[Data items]
-- -- --

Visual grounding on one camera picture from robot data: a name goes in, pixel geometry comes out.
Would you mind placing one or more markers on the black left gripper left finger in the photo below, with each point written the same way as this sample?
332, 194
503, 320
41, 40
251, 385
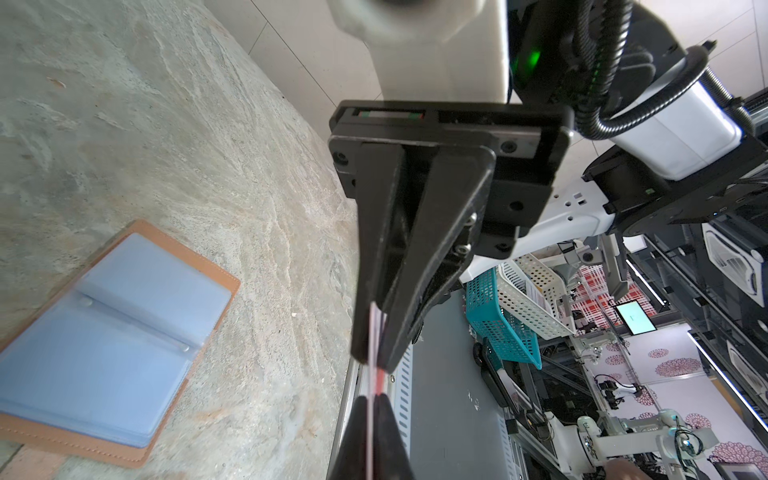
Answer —
350, 463

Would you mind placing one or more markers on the white ventilation grille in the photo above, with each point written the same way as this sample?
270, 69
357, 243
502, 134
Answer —
399, 390

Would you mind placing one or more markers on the white plastic basket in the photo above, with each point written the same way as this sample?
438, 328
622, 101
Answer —
535, 295

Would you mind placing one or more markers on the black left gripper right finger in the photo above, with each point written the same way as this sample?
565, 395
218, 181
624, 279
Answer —
390, 460

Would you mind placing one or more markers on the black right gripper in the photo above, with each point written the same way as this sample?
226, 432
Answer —
461, 144

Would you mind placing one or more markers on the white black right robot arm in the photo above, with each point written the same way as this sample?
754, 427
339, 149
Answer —
656, 139

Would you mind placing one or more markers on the operator hand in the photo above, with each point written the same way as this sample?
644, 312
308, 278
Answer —
622, 469

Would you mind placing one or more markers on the pink red credit card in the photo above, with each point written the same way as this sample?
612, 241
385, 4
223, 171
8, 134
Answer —
375, 372

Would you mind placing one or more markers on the aluminium front rail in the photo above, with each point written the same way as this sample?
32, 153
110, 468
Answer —
356, 383

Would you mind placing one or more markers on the teal plastic basket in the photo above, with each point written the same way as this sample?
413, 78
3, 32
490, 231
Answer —
511, 340

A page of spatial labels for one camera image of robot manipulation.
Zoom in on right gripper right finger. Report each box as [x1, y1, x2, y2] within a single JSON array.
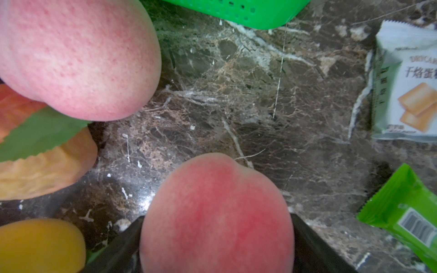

-- -- --

◆ Your assignment
Each line in the data that holds the string "basket" must be returned.

◆ Task result
Would you mind placing one or more markers on the white plastic basket in the photo above, with each point written the same way as this sample?
Would you mind placing one or more markers on the teal plastic basket in the photo above, with each point written the same way as this sample?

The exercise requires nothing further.